_Given material:_
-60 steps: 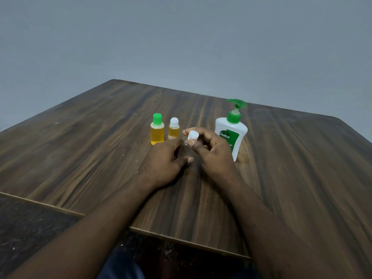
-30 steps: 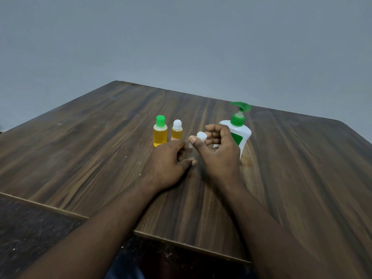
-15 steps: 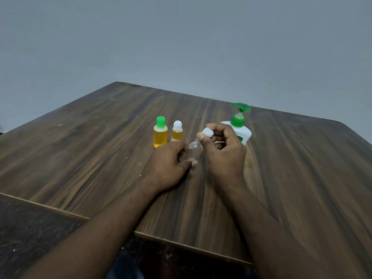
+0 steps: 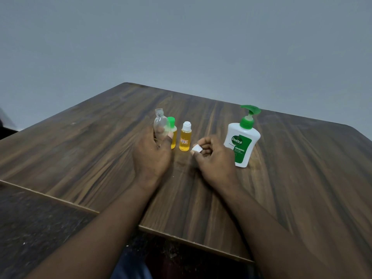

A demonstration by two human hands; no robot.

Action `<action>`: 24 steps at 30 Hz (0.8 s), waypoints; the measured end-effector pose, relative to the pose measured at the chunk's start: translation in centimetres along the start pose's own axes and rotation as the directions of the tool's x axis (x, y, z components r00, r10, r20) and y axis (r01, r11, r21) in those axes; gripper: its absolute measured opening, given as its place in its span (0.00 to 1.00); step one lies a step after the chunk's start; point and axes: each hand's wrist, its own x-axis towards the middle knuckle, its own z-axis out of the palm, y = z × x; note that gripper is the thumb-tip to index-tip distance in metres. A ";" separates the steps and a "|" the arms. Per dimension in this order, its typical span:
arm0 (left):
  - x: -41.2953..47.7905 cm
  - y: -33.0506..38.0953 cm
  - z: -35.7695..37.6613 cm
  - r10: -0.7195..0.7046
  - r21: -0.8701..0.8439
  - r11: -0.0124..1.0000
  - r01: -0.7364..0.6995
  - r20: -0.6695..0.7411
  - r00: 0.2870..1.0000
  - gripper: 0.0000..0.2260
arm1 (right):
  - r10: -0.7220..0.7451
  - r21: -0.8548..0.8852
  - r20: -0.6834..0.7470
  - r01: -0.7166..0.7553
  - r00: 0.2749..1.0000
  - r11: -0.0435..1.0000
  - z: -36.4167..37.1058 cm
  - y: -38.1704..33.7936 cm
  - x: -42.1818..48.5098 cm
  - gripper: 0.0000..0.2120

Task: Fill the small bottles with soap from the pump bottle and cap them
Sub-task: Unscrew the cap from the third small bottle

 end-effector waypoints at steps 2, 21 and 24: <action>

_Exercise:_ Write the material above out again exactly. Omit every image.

_Output below:_
-60 steps: 
-30 steps: 
-15 steps: 
+0 steps: 

A demonstration by two human hands; no robot.

Action `<action>`: 24 steps at 30 Hz (0.8 s), waypoints; the measured end-effector pose, relative to the pose measured at the chunk's start: translation in centimetres along the start pose's own axes and rotation as the directions of the tool's x axis (x, y, z components r00, r10, r20) and y axis (r01, r11, r21) in those axes; gripper: its absolute measured opening, given as its place in its span (0.00 to 1.00); step one lies a step after the chunk's start; point and axes: each hand's wrist, its own x-axis towards the middle knuckle, its own z-axis out of the palm, y = z × x; note that gripper is the thumb-tip to index-tip distance in metres. A ";" separates the steps and a "|" the arms. Per dimension in this order, its typical span:
arm0 (left):
  - x: -41.2953..47.7905 cm
  - y: -33.0506..38.0953 cm
  - z: -35.7695..37.6613 cm
  - r10: -0.7195..0.7046
  - r21: -0.8701..0.8439
  - r11: -0.0124..1.0000
  - r01: -0.7364..0.6995
  - r20: -0.6695..0.7411
  - r00: 0.2870..1.0000
  - gripper: 0.0000..0.2260
arm1 (right):
  - r10: -0.7220..0.7451
  - r21: -0.8548..0.8852
  - r20: -0.6834..0.7470
  - r01: -0.7166..0.7553
  - r00: 0.2749..1.0000
  - r11: -0.0435..1.0000
  - z: -36.4167..37.1058 cm
  - y: -38.1704..33.7936 cm
  - x: -42.1818..48.5098 cm
  - gripper: 0.0000..0.2120

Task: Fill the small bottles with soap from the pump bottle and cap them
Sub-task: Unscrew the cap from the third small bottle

 end-effector waypoints at steps 2, 21 and 24: <action>

With the output given, the exercise is complete.